## AIM OF THE EXERCISE
If a line of the material holds the string "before", please copy it.
- - -
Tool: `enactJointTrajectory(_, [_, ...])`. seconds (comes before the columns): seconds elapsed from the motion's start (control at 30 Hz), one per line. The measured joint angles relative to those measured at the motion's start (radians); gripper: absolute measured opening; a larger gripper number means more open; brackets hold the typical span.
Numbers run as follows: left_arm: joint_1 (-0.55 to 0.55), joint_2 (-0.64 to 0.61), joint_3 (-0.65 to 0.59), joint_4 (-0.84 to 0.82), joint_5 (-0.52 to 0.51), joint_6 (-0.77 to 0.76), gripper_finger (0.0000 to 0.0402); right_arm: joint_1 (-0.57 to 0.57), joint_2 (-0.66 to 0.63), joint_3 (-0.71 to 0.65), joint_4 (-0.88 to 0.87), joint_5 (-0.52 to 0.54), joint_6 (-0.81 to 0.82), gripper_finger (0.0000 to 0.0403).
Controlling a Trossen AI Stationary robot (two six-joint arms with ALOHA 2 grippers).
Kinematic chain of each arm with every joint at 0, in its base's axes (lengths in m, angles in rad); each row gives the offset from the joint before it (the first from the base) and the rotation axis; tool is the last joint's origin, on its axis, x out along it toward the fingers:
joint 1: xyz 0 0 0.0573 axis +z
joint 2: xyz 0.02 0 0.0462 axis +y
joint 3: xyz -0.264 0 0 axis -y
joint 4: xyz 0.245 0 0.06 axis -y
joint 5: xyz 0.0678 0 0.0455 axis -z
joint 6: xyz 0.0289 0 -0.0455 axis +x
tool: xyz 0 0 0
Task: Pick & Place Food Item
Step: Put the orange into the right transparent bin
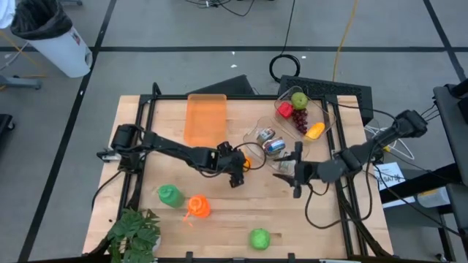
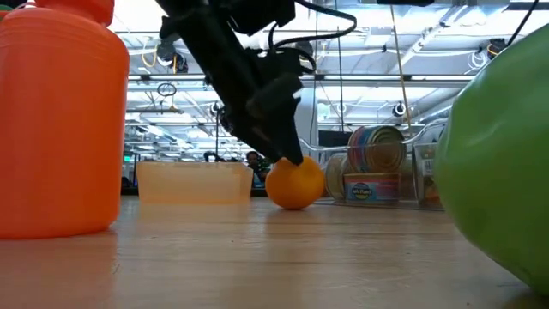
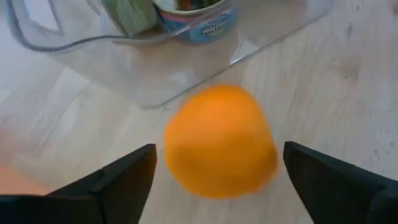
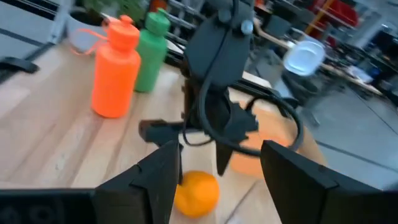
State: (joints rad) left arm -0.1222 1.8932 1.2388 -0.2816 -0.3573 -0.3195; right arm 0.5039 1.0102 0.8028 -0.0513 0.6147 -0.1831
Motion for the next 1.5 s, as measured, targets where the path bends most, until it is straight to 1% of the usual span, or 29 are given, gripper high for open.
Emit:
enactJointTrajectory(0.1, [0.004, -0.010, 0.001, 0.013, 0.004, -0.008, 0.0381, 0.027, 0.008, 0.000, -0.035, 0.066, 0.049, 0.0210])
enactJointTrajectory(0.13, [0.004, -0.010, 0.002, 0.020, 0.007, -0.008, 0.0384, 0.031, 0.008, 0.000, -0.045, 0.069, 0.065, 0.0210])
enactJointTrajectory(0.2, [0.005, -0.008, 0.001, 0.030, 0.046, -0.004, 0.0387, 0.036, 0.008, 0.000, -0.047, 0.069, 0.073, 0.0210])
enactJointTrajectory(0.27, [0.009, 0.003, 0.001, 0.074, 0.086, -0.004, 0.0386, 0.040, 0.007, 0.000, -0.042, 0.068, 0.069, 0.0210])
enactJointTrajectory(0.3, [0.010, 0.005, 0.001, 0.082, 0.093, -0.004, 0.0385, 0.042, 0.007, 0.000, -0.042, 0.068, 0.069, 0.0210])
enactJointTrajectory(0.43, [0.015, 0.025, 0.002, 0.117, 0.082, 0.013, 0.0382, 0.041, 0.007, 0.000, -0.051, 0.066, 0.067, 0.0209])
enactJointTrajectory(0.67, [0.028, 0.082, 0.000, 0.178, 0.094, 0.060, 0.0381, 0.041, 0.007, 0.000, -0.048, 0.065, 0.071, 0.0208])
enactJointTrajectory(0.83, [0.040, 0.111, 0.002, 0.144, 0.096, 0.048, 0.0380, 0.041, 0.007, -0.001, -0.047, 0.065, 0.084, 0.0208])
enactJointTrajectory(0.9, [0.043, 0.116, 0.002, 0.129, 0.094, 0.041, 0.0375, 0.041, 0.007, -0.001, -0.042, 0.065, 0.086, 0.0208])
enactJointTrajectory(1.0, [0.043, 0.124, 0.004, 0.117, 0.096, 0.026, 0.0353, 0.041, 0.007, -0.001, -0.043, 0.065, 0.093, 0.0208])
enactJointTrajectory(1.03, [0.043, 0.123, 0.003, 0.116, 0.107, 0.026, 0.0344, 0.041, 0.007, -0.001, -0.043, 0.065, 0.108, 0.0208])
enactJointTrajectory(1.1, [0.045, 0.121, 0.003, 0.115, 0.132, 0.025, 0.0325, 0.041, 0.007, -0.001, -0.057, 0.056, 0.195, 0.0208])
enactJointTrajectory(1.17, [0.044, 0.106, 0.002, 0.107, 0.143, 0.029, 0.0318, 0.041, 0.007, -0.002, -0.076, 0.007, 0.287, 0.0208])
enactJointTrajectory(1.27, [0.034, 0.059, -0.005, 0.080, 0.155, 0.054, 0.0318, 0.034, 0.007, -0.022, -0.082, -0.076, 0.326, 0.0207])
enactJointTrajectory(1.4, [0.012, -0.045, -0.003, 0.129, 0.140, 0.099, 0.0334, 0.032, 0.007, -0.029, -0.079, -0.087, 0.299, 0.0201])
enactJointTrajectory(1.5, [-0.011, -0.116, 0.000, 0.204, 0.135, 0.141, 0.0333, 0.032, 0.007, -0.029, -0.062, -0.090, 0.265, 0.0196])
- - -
## WRITTEN REPLY
Tool: `enactJointTrajectory(_, [_, ...])`. seconds (comes before the columns): seconds elapsed from the motion's start (control at 30 Hz), one per line. The measured joint angles relative to those measured at the motion's start (radians); gripper: absolute measured opening; a larger gripper number means more open; brackets hold the typical span.
Kinematic chain of each arm with every joint at 0, in its base's axes (lengths in m, angles in rad); each row gives the offset from the joint before it (the first from the base) and the rotation axis; tool is the last joint's origin, on its axis, x out along it toward the fingers:

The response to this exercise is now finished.